Other projects similarly explore women-related issues but on darker themes. One of the most moving projects in Kemple’s portfolio is Home Babies–The Lost Children of Tuam. The printed book project offers a visual exploration of the Mother and Baby Home in Tuam, County Galway, a Catholic-run institution that housed unmarried mothers and babies from 1925 to 1961 and that bore shockingly high infant mortality rates. The children there, as was later revealed, were mistreated, malnourished, and buried in unconsecrated ground. The aim of Kemple’s project was not only to highlight the horrifying events that took place there—and respectfully tell the stories of the 796 infant and children victims at the center of the scandal—but to also look at “the mindset in Ireland towards babies born out of wedlock,” Kemple says.

The design aims to lead the reader through the story “at a solemn pace, gradually revealing the depth of the scandal.” It uses a cover case bound in black linen as a nod to mourning and “the opposite to the white covers we associate with children’s first holy communion books,” as Kemple puts it. The cover also uses a blind embossment of the burial site at Tuam where the remains of the babies were found, along with a surrounding rectangle that “signifies the boundaries of the home around the burial site and references the quote from the book ‘you dared not leave,’” Kemple explains.

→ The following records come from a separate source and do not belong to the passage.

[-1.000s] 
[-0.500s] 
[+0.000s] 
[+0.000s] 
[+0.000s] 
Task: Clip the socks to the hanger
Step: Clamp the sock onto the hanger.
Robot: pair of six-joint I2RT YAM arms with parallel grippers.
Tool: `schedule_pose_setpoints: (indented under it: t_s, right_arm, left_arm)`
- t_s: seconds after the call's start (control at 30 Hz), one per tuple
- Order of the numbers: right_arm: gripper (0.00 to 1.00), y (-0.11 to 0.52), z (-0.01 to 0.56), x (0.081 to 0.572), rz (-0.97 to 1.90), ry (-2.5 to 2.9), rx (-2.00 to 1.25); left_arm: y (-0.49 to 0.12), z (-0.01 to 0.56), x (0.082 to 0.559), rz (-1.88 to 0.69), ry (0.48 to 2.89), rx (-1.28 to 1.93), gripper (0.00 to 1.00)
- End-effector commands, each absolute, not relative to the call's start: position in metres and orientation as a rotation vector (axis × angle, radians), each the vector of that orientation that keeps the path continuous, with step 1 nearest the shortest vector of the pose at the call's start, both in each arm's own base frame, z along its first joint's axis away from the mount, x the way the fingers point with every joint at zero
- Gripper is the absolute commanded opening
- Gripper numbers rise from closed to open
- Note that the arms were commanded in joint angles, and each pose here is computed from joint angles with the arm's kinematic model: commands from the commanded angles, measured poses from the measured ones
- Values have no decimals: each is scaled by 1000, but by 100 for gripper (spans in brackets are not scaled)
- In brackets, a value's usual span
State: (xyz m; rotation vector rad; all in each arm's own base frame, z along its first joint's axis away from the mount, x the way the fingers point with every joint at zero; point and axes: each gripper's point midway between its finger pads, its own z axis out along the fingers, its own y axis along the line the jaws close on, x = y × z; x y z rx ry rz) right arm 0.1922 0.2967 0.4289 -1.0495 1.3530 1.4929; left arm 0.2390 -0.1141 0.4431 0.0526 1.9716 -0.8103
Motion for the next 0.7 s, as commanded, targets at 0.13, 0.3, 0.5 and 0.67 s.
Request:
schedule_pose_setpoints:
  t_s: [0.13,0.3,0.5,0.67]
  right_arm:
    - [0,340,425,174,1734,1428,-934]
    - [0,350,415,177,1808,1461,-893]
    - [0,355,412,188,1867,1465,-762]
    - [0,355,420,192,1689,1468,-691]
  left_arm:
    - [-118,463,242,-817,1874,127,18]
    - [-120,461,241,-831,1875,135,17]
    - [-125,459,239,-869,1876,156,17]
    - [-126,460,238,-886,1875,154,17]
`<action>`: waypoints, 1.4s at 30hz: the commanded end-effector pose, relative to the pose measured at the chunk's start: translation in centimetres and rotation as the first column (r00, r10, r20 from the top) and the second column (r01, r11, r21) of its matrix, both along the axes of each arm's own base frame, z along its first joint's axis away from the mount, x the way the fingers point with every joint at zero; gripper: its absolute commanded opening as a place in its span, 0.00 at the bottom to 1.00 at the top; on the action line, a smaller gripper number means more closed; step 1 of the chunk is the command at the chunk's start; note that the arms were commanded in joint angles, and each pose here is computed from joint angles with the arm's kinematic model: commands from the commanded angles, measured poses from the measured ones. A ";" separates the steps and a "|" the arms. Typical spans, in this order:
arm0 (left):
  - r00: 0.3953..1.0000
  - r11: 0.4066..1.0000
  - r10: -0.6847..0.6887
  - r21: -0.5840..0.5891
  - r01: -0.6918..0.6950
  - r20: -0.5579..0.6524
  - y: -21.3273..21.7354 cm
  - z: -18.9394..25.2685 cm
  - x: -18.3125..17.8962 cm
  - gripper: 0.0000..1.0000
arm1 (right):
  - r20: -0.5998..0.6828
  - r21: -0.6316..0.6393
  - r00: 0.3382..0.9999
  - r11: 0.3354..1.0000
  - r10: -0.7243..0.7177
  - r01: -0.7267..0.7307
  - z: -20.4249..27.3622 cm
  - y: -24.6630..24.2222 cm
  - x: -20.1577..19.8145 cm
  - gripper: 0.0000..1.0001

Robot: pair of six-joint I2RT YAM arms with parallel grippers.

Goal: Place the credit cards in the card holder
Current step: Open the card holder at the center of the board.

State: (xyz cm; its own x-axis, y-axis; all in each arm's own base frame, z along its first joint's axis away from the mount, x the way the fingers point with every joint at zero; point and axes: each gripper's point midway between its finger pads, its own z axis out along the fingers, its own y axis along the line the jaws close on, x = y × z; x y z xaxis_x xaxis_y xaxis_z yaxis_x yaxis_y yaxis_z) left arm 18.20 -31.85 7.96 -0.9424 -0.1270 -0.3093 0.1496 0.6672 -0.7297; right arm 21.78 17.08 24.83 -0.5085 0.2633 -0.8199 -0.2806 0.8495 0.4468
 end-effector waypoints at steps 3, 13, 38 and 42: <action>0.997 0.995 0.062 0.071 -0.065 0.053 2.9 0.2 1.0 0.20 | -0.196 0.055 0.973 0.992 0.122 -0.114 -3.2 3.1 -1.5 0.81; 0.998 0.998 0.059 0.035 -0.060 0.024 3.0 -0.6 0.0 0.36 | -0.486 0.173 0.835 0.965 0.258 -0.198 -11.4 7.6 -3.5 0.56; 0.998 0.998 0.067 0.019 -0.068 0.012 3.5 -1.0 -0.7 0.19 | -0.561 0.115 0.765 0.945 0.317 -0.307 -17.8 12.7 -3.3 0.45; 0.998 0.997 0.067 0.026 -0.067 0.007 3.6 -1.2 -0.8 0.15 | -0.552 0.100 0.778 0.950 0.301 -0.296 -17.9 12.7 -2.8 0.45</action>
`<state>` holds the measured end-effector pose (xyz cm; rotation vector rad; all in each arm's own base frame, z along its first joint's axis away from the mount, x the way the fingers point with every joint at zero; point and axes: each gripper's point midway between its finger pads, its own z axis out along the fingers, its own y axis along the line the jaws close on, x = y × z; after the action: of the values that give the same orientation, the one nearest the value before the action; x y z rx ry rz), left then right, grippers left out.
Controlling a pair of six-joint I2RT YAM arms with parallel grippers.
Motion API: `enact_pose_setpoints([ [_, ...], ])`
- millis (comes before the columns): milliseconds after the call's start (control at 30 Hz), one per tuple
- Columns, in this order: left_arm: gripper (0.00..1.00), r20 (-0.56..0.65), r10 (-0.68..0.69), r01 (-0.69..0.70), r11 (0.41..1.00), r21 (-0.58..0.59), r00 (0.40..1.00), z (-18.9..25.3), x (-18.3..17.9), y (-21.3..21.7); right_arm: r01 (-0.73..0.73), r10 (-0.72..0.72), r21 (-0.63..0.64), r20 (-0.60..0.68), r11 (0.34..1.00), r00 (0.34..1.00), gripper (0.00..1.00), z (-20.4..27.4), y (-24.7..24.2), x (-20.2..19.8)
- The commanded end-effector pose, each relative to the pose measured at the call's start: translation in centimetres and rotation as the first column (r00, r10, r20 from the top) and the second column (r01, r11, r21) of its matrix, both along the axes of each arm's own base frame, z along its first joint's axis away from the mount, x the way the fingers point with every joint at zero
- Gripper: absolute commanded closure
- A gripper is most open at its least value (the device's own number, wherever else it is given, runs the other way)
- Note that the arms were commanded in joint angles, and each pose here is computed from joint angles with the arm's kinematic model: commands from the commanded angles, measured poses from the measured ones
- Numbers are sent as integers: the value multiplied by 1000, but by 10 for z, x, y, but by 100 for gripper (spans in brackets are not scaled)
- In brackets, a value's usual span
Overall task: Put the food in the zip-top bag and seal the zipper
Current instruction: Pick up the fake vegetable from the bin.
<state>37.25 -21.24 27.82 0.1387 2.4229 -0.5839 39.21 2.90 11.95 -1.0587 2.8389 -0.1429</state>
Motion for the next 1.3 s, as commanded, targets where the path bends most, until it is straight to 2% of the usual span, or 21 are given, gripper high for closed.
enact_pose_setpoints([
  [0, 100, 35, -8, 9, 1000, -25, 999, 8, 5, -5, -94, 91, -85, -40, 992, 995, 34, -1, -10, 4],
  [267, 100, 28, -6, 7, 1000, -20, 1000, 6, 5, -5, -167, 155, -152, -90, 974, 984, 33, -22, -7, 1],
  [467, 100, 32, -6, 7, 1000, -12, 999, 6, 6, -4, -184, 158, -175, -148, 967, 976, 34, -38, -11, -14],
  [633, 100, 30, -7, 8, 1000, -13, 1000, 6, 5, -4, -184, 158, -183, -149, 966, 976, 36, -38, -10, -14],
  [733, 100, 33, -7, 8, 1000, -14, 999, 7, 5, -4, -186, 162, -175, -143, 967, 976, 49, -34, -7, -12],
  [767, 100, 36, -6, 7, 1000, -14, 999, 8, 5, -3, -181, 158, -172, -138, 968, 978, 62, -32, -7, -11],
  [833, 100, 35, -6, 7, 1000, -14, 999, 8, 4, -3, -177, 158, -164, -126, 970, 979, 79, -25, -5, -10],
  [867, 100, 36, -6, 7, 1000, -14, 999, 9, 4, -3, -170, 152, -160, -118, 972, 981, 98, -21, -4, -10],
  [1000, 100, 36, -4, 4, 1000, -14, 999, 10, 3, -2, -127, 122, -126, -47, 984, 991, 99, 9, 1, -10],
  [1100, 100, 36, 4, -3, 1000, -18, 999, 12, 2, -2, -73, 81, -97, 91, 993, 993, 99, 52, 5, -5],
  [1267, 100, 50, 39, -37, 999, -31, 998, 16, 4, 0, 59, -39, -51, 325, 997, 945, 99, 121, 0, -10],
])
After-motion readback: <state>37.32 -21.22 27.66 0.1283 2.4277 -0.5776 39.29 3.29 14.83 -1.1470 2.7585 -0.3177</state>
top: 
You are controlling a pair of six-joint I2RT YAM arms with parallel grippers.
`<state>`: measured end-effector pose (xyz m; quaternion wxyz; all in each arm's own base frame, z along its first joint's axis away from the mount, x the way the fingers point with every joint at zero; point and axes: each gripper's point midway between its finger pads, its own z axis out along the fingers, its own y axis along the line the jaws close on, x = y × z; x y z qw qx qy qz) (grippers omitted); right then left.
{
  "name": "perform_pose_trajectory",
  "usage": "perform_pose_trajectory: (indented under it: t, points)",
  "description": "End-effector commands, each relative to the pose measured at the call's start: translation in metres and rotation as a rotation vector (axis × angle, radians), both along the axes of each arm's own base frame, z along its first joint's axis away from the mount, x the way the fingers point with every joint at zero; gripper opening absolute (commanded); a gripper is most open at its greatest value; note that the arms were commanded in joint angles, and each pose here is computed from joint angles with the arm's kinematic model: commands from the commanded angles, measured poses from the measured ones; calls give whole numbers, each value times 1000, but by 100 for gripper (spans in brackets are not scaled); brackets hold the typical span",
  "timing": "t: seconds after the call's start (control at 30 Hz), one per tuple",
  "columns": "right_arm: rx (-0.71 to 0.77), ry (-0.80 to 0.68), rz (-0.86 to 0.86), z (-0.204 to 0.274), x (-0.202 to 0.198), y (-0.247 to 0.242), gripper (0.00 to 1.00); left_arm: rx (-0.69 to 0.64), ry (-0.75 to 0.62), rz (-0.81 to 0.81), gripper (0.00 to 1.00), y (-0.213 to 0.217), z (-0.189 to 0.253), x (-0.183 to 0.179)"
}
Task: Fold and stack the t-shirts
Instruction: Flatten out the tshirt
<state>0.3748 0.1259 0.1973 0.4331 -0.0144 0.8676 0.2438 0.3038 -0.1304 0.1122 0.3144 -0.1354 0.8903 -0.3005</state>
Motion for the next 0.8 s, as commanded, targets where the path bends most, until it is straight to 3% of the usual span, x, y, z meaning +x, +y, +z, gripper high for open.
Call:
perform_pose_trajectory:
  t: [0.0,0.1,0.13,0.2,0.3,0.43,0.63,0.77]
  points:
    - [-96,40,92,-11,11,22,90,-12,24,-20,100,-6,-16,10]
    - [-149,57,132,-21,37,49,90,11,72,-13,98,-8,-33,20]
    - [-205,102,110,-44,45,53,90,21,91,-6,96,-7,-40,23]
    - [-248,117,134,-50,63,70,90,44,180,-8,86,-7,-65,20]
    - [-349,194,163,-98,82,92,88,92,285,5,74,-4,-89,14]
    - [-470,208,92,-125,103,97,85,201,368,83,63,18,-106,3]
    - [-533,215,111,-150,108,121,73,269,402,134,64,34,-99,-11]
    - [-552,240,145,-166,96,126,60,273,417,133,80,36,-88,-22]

The embossing is deliberately barely visible, “hidden just like the burial plot,” she says. The names of the 796 children who died under the care of the Bon Secour sisters are displayed on delicate, almost translucent paper stock, over which “the children’s names lay in rows on top of each other just as they were buried, one on top of the other,” she adds.

“With design, you have this amazing ability to have an impact… designers have a responsibility to make work that has depth.”

What was important about exploring such a horrific and dark story was communicating it in a way that’s both sensitive and an homage to the children and their families. “I researched so much as I didn’t want to make any mistakes,” says Kemple. “I wanted to be really respectful and not leave anything out—make sure I was telling all I could about this story of loss.” Her research across libraries, archives, and interviews uncovered documentation of nuns and priests selling children to America. “The language they used—things like ‘lovely boy for sale’— it was really shocking,” she says.

“With design, you have this amazing ability to take these topics into the world and have an impact, and pay respect to times that were really horrible and bleak. I definitely feel designers have a responsibility to make work that has depth and a societal impact. It’s the most fulfilling as a designer, as well.”